# WHAT IS NEEDED:
Every line from the start of the records below to the line containing "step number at" should be retyped exactly, that line included, and no others.

- Opening Delimiter -

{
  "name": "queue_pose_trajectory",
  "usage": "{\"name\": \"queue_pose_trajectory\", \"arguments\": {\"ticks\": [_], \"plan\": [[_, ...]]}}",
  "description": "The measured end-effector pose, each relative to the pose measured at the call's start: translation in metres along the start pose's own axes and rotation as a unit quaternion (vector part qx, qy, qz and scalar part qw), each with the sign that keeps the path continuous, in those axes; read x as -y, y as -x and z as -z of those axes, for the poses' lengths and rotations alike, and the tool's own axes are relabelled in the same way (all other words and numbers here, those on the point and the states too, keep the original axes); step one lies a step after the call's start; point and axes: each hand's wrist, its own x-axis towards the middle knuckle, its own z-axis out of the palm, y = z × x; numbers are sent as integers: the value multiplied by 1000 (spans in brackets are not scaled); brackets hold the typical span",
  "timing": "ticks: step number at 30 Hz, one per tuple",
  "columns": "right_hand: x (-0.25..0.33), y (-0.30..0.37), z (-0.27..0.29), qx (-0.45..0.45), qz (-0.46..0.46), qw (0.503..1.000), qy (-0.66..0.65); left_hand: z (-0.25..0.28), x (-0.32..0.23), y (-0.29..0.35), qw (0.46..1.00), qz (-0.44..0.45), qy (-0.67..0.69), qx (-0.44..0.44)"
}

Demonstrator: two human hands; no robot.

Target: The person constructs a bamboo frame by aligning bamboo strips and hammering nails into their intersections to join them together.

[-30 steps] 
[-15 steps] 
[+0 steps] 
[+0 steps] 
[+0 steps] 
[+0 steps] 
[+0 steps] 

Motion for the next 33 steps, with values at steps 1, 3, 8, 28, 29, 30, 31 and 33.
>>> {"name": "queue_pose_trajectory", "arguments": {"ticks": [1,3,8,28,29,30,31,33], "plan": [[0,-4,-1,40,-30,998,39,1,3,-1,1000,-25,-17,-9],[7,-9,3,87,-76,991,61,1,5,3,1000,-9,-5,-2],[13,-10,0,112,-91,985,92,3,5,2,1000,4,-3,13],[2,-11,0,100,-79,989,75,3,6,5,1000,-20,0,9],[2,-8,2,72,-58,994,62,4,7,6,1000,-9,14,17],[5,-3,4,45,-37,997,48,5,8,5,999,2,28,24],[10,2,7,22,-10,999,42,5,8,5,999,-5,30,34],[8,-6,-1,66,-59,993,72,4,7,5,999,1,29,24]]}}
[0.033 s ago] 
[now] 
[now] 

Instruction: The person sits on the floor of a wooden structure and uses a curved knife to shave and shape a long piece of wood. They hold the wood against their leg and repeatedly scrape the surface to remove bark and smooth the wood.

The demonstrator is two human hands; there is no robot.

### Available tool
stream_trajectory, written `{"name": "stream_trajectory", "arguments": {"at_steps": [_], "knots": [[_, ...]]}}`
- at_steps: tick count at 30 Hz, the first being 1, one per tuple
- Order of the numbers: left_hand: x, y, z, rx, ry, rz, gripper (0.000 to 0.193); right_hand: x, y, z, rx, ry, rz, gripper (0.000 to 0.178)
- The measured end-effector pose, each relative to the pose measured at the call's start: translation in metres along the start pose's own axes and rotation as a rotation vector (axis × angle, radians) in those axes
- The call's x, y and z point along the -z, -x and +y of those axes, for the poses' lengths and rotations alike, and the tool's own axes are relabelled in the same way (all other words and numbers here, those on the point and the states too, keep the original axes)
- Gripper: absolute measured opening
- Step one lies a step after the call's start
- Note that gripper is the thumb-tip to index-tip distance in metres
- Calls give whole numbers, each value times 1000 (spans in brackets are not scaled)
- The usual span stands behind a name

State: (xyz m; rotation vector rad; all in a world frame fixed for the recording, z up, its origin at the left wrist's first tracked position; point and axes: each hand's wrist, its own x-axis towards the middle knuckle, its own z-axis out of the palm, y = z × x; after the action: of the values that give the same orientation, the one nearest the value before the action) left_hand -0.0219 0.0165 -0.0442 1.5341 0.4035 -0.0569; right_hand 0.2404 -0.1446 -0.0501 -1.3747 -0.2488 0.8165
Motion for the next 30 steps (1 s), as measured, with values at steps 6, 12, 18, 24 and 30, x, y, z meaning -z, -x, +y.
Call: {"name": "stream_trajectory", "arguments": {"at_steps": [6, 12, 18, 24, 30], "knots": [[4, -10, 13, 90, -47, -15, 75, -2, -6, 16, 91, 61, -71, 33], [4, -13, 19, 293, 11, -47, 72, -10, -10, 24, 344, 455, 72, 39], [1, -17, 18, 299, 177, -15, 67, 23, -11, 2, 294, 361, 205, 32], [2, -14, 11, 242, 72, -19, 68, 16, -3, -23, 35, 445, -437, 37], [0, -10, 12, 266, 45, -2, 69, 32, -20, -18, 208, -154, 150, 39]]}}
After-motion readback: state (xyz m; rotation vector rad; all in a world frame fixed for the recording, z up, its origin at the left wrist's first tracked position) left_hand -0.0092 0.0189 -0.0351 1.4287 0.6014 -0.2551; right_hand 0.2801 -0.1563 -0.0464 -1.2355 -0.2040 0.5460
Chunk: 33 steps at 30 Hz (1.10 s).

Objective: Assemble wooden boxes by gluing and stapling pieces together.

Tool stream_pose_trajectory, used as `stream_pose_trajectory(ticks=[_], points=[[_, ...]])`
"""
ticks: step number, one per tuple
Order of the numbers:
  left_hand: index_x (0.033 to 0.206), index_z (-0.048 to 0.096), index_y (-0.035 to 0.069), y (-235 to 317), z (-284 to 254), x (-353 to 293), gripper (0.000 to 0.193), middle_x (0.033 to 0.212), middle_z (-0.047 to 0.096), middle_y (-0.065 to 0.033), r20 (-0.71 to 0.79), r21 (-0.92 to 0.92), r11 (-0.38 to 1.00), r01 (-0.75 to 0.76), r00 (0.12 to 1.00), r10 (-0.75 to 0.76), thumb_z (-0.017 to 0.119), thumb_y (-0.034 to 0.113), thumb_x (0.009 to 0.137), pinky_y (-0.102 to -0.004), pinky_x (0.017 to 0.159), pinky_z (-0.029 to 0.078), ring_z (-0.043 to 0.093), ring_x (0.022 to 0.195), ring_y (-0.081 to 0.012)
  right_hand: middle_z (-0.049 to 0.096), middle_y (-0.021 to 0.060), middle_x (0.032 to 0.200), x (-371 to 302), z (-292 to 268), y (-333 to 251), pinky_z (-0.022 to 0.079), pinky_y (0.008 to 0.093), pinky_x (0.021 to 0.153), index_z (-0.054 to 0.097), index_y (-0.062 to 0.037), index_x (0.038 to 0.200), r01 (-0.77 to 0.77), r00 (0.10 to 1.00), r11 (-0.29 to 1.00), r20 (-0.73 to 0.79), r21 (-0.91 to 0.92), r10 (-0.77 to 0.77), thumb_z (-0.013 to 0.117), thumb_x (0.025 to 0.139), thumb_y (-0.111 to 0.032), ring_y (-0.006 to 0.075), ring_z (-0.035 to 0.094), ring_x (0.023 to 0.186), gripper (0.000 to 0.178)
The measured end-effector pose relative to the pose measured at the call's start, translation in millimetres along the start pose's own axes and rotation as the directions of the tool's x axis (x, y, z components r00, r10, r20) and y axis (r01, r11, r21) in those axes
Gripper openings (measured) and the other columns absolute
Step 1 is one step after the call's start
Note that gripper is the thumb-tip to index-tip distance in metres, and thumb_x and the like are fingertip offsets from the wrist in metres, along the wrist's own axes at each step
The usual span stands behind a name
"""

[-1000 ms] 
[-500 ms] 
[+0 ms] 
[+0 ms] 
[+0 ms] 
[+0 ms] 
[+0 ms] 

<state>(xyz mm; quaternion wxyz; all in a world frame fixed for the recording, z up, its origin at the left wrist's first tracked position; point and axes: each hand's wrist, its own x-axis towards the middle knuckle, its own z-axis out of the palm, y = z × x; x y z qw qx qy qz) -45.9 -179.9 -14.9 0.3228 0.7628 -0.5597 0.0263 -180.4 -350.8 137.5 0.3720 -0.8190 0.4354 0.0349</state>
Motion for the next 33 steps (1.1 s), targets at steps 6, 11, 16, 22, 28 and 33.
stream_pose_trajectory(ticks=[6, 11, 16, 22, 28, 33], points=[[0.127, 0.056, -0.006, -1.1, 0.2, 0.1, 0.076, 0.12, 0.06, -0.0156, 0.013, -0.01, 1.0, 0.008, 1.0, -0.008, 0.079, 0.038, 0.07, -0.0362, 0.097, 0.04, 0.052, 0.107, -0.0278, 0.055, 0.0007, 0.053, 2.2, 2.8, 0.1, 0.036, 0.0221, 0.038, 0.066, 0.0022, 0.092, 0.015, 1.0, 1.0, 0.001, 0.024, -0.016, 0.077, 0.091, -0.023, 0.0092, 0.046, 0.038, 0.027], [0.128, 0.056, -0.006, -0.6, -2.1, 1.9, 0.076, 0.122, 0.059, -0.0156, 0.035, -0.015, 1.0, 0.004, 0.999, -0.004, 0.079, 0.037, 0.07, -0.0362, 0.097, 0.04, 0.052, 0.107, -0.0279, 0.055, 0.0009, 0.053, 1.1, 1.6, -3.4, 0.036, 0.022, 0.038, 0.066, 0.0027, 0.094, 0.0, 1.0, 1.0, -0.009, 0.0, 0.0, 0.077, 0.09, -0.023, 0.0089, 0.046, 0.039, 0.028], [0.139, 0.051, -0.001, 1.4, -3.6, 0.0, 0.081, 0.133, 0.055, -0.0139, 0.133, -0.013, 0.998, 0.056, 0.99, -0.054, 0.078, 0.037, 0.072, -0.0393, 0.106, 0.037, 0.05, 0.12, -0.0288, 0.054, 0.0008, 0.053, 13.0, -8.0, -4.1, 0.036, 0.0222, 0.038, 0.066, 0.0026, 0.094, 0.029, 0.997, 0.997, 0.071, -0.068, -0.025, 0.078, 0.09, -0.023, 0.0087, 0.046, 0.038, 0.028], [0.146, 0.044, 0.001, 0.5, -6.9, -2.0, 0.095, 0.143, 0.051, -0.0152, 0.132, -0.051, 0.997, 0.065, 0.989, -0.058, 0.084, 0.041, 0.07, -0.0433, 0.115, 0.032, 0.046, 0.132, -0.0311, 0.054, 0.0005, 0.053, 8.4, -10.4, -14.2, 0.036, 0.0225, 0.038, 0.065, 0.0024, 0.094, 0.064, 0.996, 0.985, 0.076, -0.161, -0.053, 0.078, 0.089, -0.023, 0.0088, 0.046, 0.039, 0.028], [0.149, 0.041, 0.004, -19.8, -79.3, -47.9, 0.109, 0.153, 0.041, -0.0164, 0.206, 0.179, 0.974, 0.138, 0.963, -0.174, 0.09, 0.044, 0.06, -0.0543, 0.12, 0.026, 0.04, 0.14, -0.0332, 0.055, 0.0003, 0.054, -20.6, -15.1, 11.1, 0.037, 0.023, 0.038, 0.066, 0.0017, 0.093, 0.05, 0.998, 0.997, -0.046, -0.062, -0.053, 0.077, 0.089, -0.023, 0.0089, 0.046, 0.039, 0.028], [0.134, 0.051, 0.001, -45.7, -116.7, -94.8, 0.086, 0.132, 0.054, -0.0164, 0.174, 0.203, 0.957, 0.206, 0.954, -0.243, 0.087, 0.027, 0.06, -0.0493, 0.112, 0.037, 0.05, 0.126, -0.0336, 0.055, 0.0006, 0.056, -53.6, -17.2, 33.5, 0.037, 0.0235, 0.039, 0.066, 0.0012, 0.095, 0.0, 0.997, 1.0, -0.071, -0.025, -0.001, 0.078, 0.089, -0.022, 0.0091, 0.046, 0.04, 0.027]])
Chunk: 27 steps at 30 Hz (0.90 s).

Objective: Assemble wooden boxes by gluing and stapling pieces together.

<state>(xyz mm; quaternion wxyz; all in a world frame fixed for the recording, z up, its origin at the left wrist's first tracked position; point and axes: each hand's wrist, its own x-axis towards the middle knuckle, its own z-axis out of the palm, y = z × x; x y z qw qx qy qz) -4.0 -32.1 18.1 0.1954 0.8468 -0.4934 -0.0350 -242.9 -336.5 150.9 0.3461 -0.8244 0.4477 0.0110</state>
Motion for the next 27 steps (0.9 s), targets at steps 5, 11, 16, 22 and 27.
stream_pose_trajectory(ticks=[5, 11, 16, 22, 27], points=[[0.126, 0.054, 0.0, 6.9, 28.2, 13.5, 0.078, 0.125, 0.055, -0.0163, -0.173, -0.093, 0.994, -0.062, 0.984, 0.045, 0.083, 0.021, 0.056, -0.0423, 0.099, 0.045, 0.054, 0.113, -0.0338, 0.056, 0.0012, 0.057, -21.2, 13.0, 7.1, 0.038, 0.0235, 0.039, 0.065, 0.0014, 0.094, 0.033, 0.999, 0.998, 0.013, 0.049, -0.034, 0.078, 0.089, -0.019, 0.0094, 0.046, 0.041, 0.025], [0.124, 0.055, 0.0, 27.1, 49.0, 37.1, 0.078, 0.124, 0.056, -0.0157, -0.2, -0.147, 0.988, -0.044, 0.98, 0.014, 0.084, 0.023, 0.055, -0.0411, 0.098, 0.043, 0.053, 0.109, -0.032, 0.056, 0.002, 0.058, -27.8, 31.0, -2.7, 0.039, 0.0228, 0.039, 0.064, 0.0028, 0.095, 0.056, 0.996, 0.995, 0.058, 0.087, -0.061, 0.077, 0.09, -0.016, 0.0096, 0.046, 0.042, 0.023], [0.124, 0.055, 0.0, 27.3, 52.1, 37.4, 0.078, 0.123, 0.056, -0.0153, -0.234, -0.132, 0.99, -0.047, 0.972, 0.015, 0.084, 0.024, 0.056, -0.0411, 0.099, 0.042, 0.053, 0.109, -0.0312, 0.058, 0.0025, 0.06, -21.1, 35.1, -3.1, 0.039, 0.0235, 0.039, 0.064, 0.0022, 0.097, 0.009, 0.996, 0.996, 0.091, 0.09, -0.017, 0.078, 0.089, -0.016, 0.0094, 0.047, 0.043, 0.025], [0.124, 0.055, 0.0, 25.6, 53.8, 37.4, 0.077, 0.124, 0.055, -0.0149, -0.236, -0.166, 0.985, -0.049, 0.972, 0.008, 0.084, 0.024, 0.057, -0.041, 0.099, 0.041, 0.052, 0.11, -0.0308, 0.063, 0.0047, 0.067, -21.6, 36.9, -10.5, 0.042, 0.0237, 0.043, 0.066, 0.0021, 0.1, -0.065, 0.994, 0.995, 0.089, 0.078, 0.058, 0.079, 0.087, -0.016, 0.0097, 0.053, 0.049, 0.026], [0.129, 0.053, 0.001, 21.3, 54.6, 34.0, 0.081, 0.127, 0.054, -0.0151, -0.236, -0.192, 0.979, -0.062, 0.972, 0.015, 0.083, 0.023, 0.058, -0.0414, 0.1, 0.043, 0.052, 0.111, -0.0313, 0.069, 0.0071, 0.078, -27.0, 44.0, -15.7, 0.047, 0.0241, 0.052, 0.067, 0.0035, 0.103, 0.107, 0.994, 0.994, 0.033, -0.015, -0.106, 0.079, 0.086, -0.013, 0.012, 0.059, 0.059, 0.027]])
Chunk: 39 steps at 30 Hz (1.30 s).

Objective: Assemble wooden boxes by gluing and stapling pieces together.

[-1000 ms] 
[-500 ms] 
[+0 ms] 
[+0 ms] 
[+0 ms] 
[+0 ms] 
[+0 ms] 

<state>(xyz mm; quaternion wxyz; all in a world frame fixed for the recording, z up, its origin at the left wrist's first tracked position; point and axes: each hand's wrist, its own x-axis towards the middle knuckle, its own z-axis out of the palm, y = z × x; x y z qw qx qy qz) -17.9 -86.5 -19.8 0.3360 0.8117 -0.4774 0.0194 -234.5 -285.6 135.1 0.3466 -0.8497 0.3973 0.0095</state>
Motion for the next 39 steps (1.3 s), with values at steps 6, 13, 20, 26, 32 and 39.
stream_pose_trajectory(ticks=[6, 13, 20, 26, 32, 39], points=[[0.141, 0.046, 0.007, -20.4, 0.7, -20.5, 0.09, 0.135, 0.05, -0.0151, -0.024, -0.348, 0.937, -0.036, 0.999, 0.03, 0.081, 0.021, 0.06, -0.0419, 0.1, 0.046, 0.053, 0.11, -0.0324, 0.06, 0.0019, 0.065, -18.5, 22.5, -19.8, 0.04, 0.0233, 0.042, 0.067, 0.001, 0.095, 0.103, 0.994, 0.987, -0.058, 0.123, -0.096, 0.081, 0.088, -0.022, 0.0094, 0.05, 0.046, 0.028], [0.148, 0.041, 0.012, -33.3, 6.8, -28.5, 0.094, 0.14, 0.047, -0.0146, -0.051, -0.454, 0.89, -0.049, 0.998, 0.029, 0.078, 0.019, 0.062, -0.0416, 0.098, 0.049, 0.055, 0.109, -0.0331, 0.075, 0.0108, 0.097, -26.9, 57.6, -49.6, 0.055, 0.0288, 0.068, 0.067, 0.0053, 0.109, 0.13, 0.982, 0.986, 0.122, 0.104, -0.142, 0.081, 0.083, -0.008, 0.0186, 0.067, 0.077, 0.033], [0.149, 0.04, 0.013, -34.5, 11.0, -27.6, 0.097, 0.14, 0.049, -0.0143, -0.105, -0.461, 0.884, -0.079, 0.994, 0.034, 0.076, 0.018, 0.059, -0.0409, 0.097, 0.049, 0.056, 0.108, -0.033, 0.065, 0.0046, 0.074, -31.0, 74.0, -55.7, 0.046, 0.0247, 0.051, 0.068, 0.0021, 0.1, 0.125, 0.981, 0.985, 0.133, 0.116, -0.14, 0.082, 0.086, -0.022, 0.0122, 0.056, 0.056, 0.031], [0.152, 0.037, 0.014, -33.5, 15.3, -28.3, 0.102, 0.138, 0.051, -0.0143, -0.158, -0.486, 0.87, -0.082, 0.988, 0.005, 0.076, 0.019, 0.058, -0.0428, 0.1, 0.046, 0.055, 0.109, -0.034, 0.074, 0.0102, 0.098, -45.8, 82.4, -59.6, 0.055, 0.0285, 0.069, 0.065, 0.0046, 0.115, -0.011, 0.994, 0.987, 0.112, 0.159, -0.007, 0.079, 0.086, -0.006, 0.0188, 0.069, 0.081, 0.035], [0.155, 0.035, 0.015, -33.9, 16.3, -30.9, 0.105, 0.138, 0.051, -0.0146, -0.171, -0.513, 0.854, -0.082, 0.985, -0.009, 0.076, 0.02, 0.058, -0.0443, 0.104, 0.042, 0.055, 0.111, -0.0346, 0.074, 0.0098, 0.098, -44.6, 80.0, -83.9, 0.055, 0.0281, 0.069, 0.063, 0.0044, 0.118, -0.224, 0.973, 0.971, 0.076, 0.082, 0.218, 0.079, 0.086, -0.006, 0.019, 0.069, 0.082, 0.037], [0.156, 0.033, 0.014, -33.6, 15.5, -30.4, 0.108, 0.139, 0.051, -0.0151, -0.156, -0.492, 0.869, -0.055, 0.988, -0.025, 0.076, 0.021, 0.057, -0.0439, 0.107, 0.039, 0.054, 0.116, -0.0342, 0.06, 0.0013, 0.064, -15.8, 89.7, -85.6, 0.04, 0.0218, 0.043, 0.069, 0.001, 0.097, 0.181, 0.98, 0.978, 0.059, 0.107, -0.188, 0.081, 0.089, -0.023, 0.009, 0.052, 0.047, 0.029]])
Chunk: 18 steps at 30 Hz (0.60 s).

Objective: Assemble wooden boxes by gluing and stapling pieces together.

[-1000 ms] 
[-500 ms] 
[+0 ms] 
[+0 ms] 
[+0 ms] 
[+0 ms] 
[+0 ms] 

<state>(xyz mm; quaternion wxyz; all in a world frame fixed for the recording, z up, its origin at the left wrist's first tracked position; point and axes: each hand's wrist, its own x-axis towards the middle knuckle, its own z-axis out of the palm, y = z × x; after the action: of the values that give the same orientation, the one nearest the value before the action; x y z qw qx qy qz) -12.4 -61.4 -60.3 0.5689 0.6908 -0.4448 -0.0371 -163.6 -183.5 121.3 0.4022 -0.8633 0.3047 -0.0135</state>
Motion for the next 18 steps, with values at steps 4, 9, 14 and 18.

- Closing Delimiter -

# OUTPUT FOR THIS TASK:
{
  "name": "queue_pose_trajectory",
  "usage": "{\"name\": \"queue_pose_trajectory\", \"arguments\": {\"ticks\": [_], \"plan\": [[_, ...]]}}",
  "description": "The measured end-effector pose, each relative to the pose measured at the call's start: translation in metres along the start pose's own axes and rotation as a unit quaternion (vector part qx, qy, qz and scalar part qw), each with the sign that keeps the path continuous, in those axes; read x as -y, y as -x and z as -z of those axes, for the poses' lengths and rotations alike, and the tool's own axes are relabelled in the same way (all other words and numbers here, those on the point and the states too, keep the original axes); step one lies a step after the call's start; point and axes: each hand's wrist, its own x-axis towards the middle knuckle, its own z-axis out of the palm, y = z × x; numbers are sent as integers: the value multiplied by 1000 (spans in brackets are not scaled); brackets hold the typical span",
  "timing": "ticks: step number at 30 Hz, one per tuple",

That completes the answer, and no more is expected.